_TASK REQUIREMENTS_
Go through the material below, count the lines with the word "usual", and reply with the count alone.

--- INPUT Enclosed Below ---

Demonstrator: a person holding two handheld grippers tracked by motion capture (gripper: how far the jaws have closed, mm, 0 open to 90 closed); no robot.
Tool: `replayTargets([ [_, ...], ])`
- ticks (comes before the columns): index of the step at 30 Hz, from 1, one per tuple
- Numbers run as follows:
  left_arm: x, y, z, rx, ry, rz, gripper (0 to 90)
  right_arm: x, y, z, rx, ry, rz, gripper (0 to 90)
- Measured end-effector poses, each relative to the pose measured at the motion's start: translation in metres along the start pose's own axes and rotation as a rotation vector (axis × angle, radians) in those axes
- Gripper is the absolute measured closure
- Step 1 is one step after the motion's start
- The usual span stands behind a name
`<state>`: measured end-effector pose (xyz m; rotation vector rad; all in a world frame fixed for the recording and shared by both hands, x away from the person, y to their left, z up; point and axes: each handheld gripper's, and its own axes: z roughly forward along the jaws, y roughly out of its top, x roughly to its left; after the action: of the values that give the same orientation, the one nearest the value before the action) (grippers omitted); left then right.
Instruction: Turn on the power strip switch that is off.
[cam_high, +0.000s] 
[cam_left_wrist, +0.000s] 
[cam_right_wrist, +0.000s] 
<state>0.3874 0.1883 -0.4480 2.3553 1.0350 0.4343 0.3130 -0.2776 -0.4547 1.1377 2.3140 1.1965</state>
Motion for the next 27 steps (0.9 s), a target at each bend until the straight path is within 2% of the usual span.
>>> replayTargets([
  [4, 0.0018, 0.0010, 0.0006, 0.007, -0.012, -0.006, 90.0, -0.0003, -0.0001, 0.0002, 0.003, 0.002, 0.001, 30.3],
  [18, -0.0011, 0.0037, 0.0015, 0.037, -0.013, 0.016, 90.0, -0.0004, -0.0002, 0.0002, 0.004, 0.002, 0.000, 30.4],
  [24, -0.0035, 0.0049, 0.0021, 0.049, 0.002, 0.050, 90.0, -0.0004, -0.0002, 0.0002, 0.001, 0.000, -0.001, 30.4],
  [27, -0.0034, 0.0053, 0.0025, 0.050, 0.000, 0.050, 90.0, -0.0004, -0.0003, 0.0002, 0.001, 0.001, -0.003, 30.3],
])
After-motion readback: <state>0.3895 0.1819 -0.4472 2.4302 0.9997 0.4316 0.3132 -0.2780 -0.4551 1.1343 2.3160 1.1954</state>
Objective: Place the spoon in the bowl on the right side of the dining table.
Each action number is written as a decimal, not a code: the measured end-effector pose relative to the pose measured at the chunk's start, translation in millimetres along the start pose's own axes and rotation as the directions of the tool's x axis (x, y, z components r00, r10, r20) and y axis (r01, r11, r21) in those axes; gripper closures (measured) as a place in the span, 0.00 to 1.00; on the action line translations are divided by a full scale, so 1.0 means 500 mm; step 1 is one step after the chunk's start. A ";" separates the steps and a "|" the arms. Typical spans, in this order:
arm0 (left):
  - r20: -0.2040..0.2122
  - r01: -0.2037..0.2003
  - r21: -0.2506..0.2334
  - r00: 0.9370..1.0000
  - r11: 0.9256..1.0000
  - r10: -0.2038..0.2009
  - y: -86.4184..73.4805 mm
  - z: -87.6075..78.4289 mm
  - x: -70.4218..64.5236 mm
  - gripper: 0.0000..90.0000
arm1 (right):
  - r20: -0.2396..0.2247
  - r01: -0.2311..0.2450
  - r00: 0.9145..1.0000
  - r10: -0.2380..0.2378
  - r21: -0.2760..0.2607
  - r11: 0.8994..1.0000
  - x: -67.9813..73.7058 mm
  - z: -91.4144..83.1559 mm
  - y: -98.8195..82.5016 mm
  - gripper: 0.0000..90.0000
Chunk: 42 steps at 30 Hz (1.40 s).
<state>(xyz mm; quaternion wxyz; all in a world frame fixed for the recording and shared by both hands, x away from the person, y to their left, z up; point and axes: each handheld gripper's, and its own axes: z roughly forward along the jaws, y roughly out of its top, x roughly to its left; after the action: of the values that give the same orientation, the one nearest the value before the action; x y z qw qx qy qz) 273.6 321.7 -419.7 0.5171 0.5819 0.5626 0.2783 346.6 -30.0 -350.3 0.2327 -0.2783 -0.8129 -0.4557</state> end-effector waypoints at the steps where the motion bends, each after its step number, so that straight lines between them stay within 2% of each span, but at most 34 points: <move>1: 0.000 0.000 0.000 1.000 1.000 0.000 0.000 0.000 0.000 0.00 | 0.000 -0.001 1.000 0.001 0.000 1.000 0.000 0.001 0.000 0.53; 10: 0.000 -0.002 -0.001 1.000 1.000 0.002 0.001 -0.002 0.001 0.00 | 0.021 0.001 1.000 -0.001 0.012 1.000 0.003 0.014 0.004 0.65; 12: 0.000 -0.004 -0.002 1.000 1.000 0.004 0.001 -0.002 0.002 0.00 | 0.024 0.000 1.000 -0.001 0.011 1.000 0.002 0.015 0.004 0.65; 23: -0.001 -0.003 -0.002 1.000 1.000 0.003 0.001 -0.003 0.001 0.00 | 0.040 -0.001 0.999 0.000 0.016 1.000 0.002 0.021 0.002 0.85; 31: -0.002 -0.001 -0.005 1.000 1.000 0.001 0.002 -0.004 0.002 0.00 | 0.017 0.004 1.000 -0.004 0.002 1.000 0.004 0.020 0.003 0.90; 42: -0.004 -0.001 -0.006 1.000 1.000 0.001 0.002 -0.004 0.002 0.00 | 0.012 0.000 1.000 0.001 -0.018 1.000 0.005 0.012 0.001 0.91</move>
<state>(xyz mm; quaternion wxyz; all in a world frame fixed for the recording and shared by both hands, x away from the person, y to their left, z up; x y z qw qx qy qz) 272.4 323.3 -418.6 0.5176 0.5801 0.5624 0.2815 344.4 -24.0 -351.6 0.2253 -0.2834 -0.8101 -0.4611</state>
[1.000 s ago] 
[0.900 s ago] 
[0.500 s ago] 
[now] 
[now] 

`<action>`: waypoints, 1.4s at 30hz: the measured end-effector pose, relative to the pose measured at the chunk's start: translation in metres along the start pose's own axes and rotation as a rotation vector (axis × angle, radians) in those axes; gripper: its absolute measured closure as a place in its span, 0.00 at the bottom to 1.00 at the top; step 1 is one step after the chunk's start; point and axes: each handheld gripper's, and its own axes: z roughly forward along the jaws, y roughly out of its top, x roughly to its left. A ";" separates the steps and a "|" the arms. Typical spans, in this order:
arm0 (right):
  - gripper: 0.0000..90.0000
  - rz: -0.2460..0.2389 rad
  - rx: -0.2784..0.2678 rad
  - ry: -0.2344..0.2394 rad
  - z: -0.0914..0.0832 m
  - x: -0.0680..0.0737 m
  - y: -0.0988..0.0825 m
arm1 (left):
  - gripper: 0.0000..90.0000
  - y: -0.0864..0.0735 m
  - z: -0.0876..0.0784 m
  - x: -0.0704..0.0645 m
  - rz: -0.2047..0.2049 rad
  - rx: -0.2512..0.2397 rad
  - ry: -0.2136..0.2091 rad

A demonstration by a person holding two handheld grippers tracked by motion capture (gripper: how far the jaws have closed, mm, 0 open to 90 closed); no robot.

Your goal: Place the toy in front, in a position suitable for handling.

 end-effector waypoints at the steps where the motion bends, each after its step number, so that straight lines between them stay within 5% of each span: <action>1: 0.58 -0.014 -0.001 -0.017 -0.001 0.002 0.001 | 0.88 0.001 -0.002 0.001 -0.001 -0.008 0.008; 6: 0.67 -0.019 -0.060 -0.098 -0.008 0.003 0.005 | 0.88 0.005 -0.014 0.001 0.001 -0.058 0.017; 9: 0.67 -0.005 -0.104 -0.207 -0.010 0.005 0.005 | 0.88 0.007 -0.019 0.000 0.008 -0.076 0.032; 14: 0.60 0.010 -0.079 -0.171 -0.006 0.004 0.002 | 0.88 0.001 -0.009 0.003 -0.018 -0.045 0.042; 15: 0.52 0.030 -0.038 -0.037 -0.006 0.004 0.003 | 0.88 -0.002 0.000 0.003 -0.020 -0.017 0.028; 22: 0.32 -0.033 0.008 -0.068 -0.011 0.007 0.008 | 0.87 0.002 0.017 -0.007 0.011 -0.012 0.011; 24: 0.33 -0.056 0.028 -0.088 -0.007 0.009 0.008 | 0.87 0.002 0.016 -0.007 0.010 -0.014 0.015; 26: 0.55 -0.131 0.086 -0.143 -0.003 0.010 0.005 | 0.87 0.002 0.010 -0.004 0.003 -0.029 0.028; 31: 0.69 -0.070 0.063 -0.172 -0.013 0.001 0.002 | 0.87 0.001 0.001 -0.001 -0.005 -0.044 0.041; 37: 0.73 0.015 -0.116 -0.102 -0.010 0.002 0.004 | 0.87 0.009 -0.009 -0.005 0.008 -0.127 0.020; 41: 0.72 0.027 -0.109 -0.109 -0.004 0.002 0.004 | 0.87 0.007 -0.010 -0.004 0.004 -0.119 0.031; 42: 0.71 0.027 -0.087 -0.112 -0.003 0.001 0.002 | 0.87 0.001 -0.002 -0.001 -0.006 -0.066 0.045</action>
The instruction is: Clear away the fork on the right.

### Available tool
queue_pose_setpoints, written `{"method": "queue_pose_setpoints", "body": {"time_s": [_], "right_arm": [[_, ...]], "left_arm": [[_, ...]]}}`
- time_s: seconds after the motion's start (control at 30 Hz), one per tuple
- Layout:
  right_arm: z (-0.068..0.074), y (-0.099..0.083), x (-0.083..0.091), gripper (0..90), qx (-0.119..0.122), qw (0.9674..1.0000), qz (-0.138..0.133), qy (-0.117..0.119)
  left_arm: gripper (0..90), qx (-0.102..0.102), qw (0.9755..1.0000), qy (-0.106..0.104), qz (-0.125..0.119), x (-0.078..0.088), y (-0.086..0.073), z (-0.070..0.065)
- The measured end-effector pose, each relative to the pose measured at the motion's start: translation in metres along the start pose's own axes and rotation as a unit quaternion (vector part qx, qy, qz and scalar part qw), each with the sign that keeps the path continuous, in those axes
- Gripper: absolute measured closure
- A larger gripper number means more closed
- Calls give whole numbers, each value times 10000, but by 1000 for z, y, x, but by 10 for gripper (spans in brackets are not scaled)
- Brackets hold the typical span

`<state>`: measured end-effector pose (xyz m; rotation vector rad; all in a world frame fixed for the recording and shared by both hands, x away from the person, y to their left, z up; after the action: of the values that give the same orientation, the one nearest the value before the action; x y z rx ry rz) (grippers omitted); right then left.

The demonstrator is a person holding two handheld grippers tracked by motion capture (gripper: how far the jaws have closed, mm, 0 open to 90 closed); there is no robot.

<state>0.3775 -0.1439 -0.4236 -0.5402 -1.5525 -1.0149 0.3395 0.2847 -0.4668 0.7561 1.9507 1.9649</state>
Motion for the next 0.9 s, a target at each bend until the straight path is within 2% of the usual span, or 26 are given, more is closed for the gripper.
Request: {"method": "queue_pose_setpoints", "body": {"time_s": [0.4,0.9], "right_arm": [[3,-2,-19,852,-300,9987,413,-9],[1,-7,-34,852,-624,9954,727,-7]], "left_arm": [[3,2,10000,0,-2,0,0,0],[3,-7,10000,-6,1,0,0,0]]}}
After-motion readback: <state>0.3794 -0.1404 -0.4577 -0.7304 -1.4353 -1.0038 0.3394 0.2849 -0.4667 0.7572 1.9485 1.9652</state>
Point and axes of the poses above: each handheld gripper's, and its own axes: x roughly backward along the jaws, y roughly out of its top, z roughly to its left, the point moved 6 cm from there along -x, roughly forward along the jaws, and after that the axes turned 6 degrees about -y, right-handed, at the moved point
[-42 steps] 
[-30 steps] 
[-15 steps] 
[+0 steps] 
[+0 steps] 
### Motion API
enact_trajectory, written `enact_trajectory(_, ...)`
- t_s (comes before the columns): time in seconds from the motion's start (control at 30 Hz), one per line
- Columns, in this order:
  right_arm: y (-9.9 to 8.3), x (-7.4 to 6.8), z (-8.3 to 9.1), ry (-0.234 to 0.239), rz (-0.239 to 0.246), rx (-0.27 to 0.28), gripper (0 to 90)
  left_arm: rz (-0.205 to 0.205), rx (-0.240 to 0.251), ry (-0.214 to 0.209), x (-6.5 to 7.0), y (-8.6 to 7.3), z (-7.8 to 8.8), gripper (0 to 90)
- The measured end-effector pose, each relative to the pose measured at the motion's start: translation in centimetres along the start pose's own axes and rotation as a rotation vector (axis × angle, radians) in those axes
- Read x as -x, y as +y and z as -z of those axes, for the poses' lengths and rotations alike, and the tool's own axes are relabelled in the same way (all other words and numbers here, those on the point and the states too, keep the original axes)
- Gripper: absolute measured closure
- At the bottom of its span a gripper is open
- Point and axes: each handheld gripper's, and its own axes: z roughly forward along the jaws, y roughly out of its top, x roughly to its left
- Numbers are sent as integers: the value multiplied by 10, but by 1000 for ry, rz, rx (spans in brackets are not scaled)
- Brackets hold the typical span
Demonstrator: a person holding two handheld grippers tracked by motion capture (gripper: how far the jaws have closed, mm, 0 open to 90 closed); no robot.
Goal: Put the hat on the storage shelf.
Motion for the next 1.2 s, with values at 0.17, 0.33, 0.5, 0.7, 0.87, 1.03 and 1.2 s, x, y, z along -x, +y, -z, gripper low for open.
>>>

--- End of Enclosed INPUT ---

_FINISHED EXERCISE_
3